上次齐铭府里设宴,半途齐铭要见她,她自厅里出来半路上,可不就是遇到过他,还教过他两手?

“你怎么在这儿呀?怎么又是一个人?”

“我跟我三叔出来的!三叔三叔!这里这里!”

胖子嗓门响亮,反应又快,说着话的工夫已经转身朝那边厢立着的一名年轻男子招起手来。

“幻哥儿四处乱跑。”

男子把手里方子给了下人,快步到了跟前,先轻嗔了一句。

胖子道:“三叔,这就是我上回跟你说过的那个姐姐,她是个将军,会武功!”

男子略带讶异地打量长缨,接而躬下身去:“在下宋遇,敢问将军贵姓?”

长缨听到这个“宋”字心里头立时动了动,再细琢磨这“宋遇”,便道:“在下是南康卫的宣武将军沈长缨。敢问阁下可是南城宋家的三爷?”

宋遇凝眉点头:“正是在下。”

长缨微顿,半会儿才笑着冲他们点了点头。

南城宋家在湖州光耀了百余年,在整个江南来说都堪称大族,而宋家最为出名的那位,便正巧是当下正在朝廷里提出兴海运废河运的大学士宋逞。

宋逞正是因为家住在湖州,对河道上沿岸情况知之甚多,才会力争兴海运而废河运。

上次在齐家她见这孩子举止有度,眉眼一色的澄净,只猜着出身书香,没想到居然是宋家的子弟!

这可真是再巧也没有的事情。

再想想胖子这一口的燕京话,她心念一动:“这位又是?”

“姐姐,我祖父是文渊阁大学士宋逞,我叫宋钧,你可以叫我幻哥儿。”

胖子简直是自来熟,边说还边睁着亮晶晶的眼看着长缨。

长缨心里已经有数,亲耳得到证实还是忍不住有些动容。

宋逞入阁多年,原先在京时她也面见过他几回。

这老爷子颇有建树,人品也端正,也正因为此顾家才未能在前世里排挤他至归田之后将他赶尽杀绝。
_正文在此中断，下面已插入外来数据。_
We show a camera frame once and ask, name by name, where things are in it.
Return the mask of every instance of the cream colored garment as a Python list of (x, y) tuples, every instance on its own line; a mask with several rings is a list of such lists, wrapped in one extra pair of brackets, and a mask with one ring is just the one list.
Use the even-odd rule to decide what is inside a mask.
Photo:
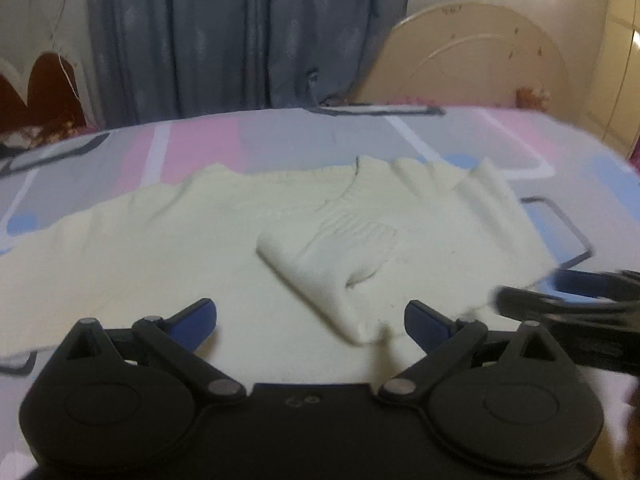
[[(140, 317), (168, 317), (210, 297), (219, 320), (210, 341), (212, 362), (238, 380), (388, 377), (420, 357), (420, 350), (406, 337), (393, 339), (384, 351), (347, 345), (257, 255), (256, 240), (272, 224), (315, 217), (327, 202), (346, 201), (346, 215), (375, 216), (380, 205), (396, 211), (395, 218), (382, 219), (381, 231), (373, 223), (369, 228), (374, 238), (390, 235), (397, 250), (404, 246), (406, 226), (422, 221), (420, 214), (402, 213), (410, 212), (408, 201), (422, 207), (428, 197), (446, 197), (466, 174), (444, 163), (387, 164), (367, 157), (359, 160), (355, 179), (355, 166), (253, 176), (212, 166), (180, 186), (151, 186), (73, 214), (25, 237), (0, 258), (0, 355), (55, 345), (81, 317), (97, 317), (108, 328), (127, 327)], [(443, 220), (444, 232), (450, 220)], [(524, 228), (532, 229), (528, 220)], [(354, 250), (360, 250), (357, 244)], [(533, 262), (539, 254), (531, 256)], [(397, 276), (388, 255), (384, 259), (372, 262), (372, 267), (382, 263), (372, 277), (350, 286), (361, 287), (364, 297), (380, 293), (383, 301), (401, 291), (397, 305), (412, 299), (416, 290), (406, 292), (411, 280), (389, 281)], [(536, 261), (526, 282), (517, 285), (545, 274), (546, 262)], [(372, 267), (356, 272), (354, 282)], [(477, 266), (469, 263), (469, 270)], [(465, 283), (464, 276), (447, 280), (439, 286)], [(394, 311), (389, 317), (399, 326), (402, 309)]]
[(401, 334), (409, 300), (456, 319), (497, 285), (531, 285), (554, 267), (488, 161), (466, 174), (369, 160), (340, 199), (268, 226), (257, 248), (354, 344)]

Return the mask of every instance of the triangular cutout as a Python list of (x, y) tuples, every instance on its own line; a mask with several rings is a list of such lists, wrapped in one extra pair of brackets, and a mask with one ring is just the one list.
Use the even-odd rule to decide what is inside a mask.
[(556, 357), (542, 341), (539, 335), (532, 336), (524, 347), (522, 357), (525, 359), (537, 359), (539, 361), (555, 361)]
[(83, 332), (71, 347), (67, 359), (83, 359), (85, 357), (95, 357), (100, 353), (100, 347), (95, 341), (91, 332)]

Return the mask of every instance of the curtain fold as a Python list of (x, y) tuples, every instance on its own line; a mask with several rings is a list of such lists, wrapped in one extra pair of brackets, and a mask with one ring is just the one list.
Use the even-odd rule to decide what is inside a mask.
[(107, 127), (341, 100), (406, 0), (88, 0)]

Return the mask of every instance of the curtain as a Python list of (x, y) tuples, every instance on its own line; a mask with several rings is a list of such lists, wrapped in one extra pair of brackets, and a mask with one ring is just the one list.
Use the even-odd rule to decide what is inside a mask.
[(88, 0), (109, 128), (340, 101), (406, 0)]

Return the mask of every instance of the white cloth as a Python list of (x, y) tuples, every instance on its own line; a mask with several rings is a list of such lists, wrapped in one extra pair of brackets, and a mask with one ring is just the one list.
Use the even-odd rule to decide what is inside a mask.
[(257, 244), (350, 342), (401, 334), (409, 300), (456, 319), (488, 305), (497, 285), (528, 286), (553, 269), (490, 162), (468, 174), (413, 160), (362, 169), (338, 200), (268, 226)]
[[(309, 223), (310, 230), (291, 232), (283, 244), (295, 252), (305, 238), (310, 241), (315, 236), (311, 227), (319, 228), (326, 220), (318, 220), (321, 211), (335, 208), (335, 218), (347, 222), (366, 219), (362, 238), (349, 230), (354, 224), (332, 231), (348, 235), (353, 248), (345, 251), (350, 258), (347, 270), (335, 276), (346, 272), (349, 277), (343, 285), (349, 283), (353, 293), (367, 301), (379, 295), (384, 304), (394, 306), (385, 319), (374, 320), (367, 328), (360, 338), (366, 340), (377, 326), (390, 325), (399, 332), (406, 300), (428, 300), (428, 293), (440, 298), (435, 304), (444, 308), (449, 304), (447, 289), (460, 288), (466, 293), (455, 292), (456, 305), (465, 304), (467, 280), (475, 280), (478, 273), (488, 276), (482, 267), (496, 264), (482, 254), (487, 240), (500, 247), (492, 254), (508, 259), (508, 265), (500, 266), (505, 275), (491, 274), (493, 285), (527, 285), (551, 269), (550, 257), (511, 191), (494, 185), (493, 180), (469, 179), (466, 171), (444, 163), (387, 164), (363, 157), (357, 167), (250, 176), (212, 166), (179, 186), (140, 189), (63, 218), (26, 236), (0, 257), (0, 355), (55, 345), (81, 317), (97, 317), (106, 328), (122, 328), (149, 314), (169, 317), (208, 297), (218, 307), (219, 328), (200, 354), (247, 385), (253, 381), (376, 383), (412, 364), (422, 355), (420, 349), (407, 337), (375, 347), (345, 343), (258, 256), (258, 236), (271, 232), (274, 240), (282, 241), (278, 230), (285, 224), (280, 222), (291, 218), (299, 223), (308, 215), (315, 222)], [(490, 201), (496, 207), (489, 210), (492, 214), (499, 215), (500, 205), (509, 205), (509, 220), (478, 221), (493, 218), (483, 212), (488, 206), (478, 192), (495, 195)], [(430, 198), (447, 206), (431, 206)], [(465, 231), (469, 219), (476, 219), (471, 228), (477, 233)], [(424, 260), (425, 244), (412, 256), (408, 245), (416, 237), (402, 240), (412, 226), (429, 239), (441, 237), (443, 243), (450, 240), (445, 238), (449, 227), (466, 232), (463, 240), (450, 240), (454, 245), (449, 253), (468, 250), (477, 234), (472, 245), (475, 259), (461, 259), (452, 269), (458, 274), (453, 275), (446, 271), (450, 261), (443, 243), (436, 244), (437, 252), (427, 256), (440, 260), (442, 268), (434, 269), (433, 276), (421, 276), (418, 270), (424, 267), (413, 265)], [(361, 239), (377, 248), (388, 247), (389, 252), (372, 254), (367, 244), (358, 244)], [(523, 258), (527, 248), (531, 250)], [(335, 255), (334, 250), (328, 253)], [(376, 268), (371, 278), (355, 283)], [(433, 296), (431, 287), (439, 290), (439, 296)], [(486, 300), (484, 295), (468, 296)], [(468, 304), (478, 304), (476, 299)], [(377, 304), (371, 308), (383, 311)], [(346, 333), (337, 319), (331, 322)]]
先前在酒楼她还暗自感慨过一番,没想到她居然已经与宋家子弟有了交集而不自知。

佟琪跟大夫打听好好些话,又抓了药回来,见长缨跟个带孩子的青年聊得火热,留了个心眼儿,旁听了几句之后走过来:“少夫人,客人还在酒楼里等着,咱们是不是先回去?”

他打量着这年轻人,只见清秀尔雅,透着灵气,打扮也不俗,不过比起霍溶来还是差出不少。

长缨的确无暇多留。

宋遇听闻这声“少夫人”,也随即道:“幻哥儿才回湖州不久,尚且没结下什么伙伴,上回多亏了将军解围,回来后他念叨将军不止,却又未曾问得将军尊名。

“可巧今日遇上了,先行谢过。改日在下再带幻哥儿登门致谢。”

客套话而已,长缨也未放在心上。她弯腰跟宋钧打招呼:“下次若再见,我还教你几招。”

酒楼这边,凌渊发了话,诸将们哪里还敢懈怠?烈酒一轮接一轮地上,少擎挤都挤不上去。

霍溶初时还有些周旋之意,到后来也就破罐子破摔,喝到日落黄昏,堂会唱的什么压根没人关心。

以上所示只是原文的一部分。